TASK DIRECTIONS: Quote the records below word for word, please, from the very first line through the one that contains "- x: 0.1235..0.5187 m", and nothing beyond it.

Top of MATERIAL SHOWN

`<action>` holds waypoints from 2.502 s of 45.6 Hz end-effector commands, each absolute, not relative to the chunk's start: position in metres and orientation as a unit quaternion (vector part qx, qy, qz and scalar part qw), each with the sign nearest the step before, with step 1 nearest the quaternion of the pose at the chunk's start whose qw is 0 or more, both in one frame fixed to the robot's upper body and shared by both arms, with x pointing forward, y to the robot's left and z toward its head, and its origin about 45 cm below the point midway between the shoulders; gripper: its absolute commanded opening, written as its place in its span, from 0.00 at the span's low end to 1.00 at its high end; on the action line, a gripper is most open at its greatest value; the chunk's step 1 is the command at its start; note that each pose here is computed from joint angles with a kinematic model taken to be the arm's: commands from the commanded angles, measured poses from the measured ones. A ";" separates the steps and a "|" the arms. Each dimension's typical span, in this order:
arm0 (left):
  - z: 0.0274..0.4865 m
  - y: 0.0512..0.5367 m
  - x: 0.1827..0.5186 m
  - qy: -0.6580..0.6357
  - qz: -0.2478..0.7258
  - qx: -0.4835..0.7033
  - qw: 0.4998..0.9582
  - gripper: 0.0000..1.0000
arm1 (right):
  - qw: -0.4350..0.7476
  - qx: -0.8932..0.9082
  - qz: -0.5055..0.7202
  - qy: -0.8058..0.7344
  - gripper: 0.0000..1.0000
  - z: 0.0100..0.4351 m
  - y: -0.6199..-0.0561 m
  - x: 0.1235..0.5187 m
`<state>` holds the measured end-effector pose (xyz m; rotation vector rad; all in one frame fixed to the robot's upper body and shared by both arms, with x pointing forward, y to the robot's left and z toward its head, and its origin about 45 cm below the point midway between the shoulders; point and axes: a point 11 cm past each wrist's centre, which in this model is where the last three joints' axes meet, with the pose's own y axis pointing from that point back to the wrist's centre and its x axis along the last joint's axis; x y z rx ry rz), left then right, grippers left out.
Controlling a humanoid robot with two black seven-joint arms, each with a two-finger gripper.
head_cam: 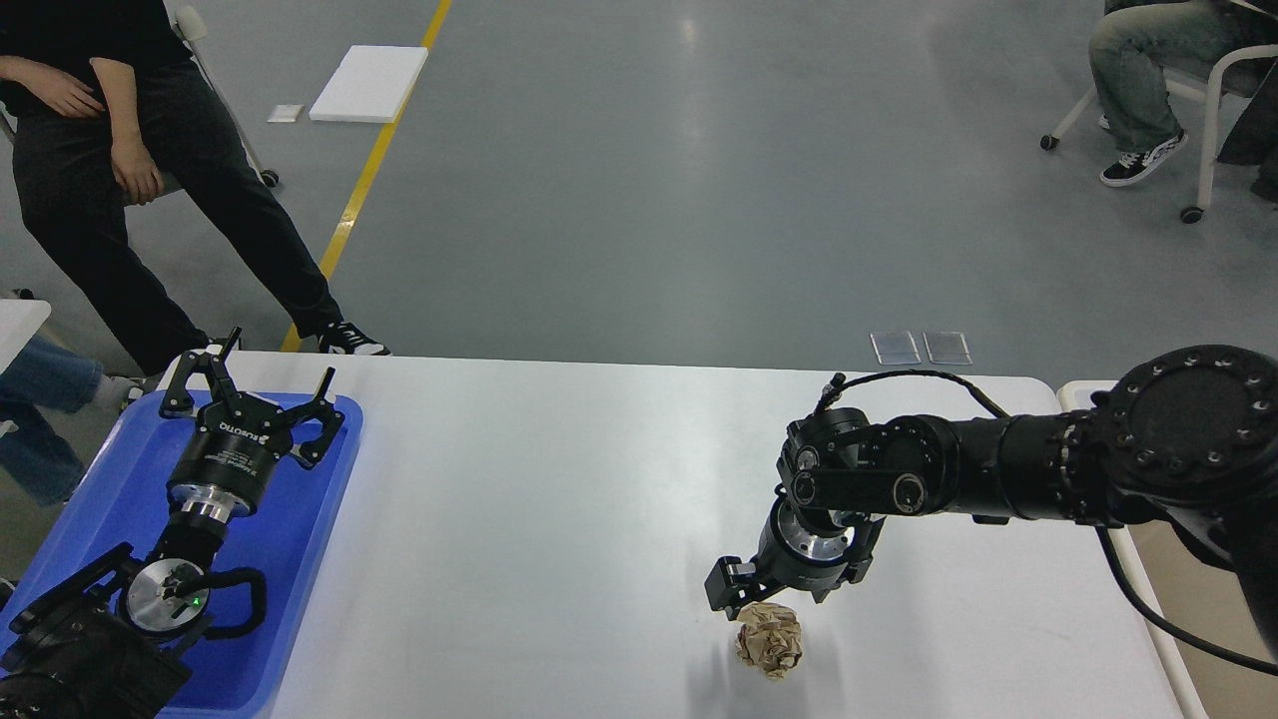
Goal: Tidy desktop
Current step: 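Lower the right gripper around the paper ball and close it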
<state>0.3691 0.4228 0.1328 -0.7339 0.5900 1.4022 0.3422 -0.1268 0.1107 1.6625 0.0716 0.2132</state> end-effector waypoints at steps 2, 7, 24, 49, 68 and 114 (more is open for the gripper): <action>0.133 0.423 0.369 0.261 0.620 -0.325 0.664 0.99 | 0.670 0.736 0.091 0.030 1.00 0.107 -0.129 0.340; 0.133 0.423 0.369 0.261 0.620 -0.325 0.664 0.99 | 0.669 0.737 0.089 0.029 1.00 0.102 -0.130 0.337; 0.133 0.423 0.369 0.261 0.620 -0.325 0.664 0.99 | 0.666 0.741 0.066 0.052 1.00 0.087 -0.131 0.317; 0.133 0.423 0.369 0.261 0.620 -0.325 0.664 0.99 | 0.666 0.743 0.070 0.020 0.99 0.080 -0.133 0.319; 0.133 0.423 0.369 0.261 0.621 -0.325 0.664 0.99 | 0.665 0.743 0.074 -0.001 0.87 0.071 -0.136 0.317; 0.133 0.423 0.369 0.261 0.620 -0.325 0.664 0.99 | 0.654 0.741 0.140 0.067 0.00 0.138 -0.099 0.323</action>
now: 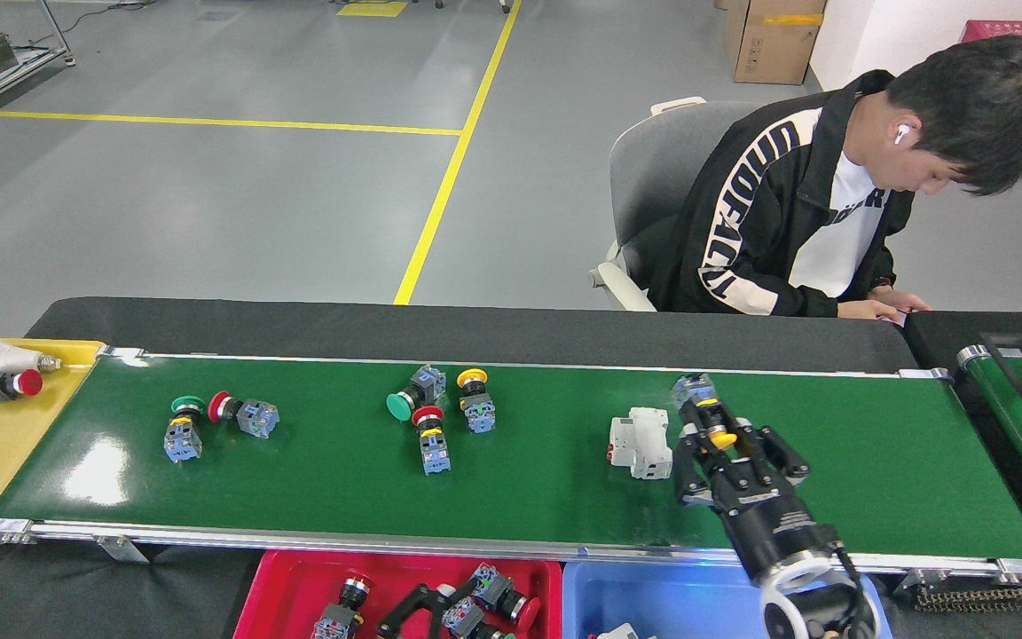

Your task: Pick switch part from conveyor to tray

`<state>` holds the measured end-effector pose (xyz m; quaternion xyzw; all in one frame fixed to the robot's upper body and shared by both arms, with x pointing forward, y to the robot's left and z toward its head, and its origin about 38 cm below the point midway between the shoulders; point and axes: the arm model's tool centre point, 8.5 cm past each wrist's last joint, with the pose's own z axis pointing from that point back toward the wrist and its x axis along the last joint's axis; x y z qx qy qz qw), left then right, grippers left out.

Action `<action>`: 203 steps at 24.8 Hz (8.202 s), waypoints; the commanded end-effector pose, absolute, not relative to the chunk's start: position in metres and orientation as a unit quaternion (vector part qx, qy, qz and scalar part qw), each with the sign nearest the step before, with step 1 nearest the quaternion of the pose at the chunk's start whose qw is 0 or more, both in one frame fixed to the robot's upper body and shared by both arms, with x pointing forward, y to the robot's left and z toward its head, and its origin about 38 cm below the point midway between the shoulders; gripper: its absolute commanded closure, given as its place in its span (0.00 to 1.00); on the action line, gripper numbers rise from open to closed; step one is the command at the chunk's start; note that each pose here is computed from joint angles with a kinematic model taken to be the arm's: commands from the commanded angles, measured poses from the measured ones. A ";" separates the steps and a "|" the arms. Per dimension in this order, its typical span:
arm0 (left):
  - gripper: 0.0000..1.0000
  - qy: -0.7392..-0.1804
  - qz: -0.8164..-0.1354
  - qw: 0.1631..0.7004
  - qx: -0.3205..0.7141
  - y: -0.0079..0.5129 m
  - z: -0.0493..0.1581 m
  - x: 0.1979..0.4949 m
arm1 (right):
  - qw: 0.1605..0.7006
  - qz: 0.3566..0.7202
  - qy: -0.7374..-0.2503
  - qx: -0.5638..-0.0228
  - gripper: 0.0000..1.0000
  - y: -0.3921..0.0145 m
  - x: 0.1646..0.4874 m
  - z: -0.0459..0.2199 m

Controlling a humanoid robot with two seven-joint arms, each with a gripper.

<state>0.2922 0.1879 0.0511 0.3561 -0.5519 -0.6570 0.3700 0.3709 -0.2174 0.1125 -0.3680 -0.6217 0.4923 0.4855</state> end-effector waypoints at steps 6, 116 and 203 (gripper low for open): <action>0.00 -0.470 -0.574 0.495 0.452 0.322 0.051 0.292 | 0.380 0.546 -0.718 -0.203 0.79 -0.107 0.310 0.101; 0.00 -0.414 -0.554 0.548 0.470 0.311 0.031 0.416 | 0.527 0.424 -0.586 -0.446 0.01 -0.303 0.269 0.065; 0.00 -0.489 -0.558 0.482 0.467 0.275 0.064 0.299 | 0.577 0.391 -0.505 -0.508 0.01 -0.329 0.265 0.059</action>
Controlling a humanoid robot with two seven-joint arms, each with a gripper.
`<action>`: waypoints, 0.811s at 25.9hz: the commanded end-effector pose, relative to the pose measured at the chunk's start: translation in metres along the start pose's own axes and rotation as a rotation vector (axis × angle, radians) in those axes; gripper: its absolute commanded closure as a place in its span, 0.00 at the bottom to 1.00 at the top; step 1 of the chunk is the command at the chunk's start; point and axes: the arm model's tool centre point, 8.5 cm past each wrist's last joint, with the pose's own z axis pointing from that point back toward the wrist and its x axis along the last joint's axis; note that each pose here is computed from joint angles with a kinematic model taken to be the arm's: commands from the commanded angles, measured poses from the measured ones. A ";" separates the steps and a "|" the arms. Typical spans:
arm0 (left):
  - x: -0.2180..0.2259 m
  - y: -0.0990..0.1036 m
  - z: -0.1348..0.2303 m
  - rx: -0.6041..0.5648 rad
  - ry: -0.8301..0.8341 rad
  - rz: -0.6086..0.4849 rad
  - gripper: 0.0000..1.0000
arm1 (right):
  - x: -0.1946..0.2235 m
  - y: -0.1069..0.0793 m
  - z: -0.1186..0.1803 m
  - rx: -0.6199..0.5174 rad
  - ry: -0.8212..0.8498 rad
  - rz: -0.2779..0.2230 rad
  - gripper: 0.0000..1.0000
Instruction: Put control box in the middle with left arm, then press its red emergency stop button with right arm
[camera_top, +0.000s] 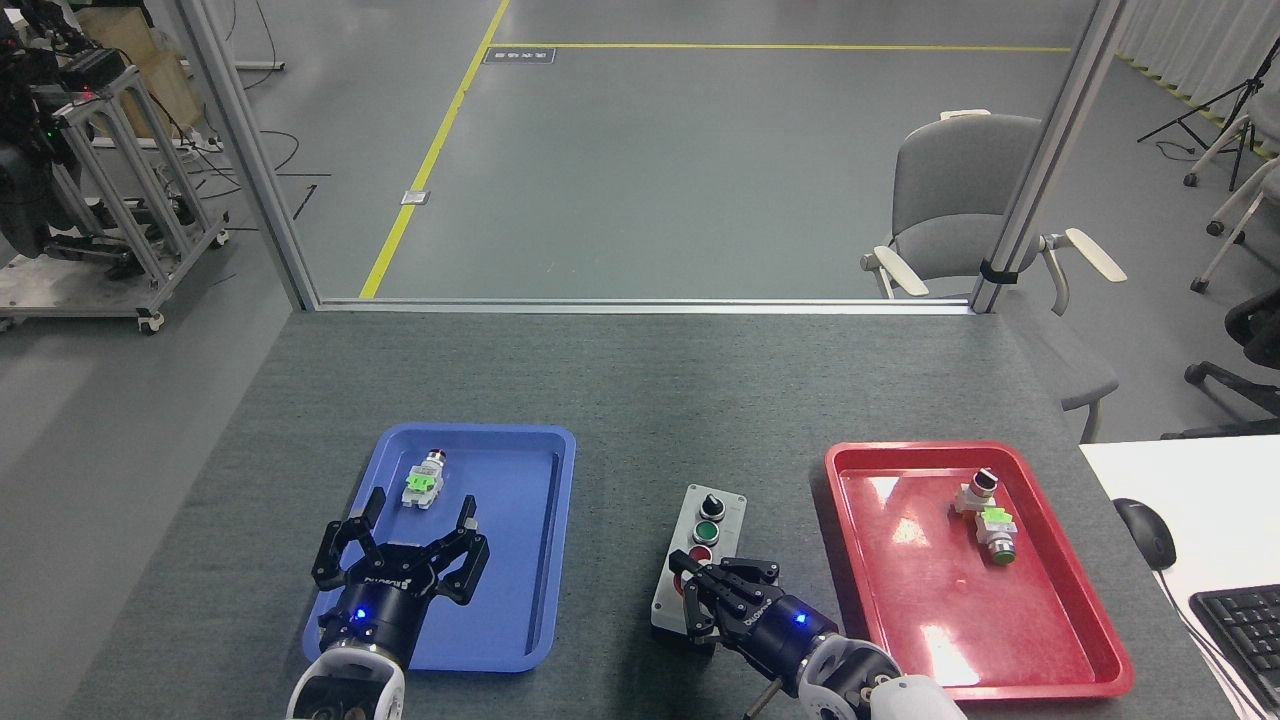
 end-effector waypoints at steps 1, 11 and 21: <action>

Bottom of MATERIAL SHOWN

RESPONSE TO THE EXERCISE:
`<action>` holds waypoints from 2.502 s of 45.6 Hz end-effector commands, each absolute, not relative to the chunk's start: position in metres and orientation as a unit quaternion (vector part qx, qy, qz and scalar part qw), each with the sign nearest the step before, with step 1 nearest the quaternion of the pose at the chunk's start whose qw is 0 or more, both in one frame fixed to the robot's upper body and shared by both arms, with x pointing forward, y to the robot's left and z toward its head, and its origin about 45 cm below the point midway between the shoulders; gripper: its absolute commanded opening, written as its place in its span, from 0.00 at the span's low end to 1.00 at its high end; on the action line, a gripper is most open at its greatest value; the chunk's step 1 is the command at its start; note that each pose here is computed from joint angles with a kinematic model taken to be the arm's: commands from the commanded angles, measured poses from the measured ones. A ";" separates the steps and a "|" the arms. Each dimension's typical span, in this order:
arm0 (left):
  - z: 0.0274..0.4865 m
  - y: 0.0512..0.5367 m
  - x: 0.1827..0.5186 m
  - qy: -0.6580..0.6357
  - qz: -0.2478..0.7258
  - qx: -0.4835..0.7033
  - qw: 0.4998..0.9582
  - gripper: 0.0000..1.0000
arm1 (right):
  - qw: -0.4350..0.7476
  - qx: -0.8932..0.9082
  - qz: -0.5055..0.7202
  - qy: -0.8058..0.7344
  - gripper: 0.0000..1.0000
  - z: 0.0100..0.4351 m
  - y: -0.6199..-0.0561 m
  - x: 0.1235..0.5187 m

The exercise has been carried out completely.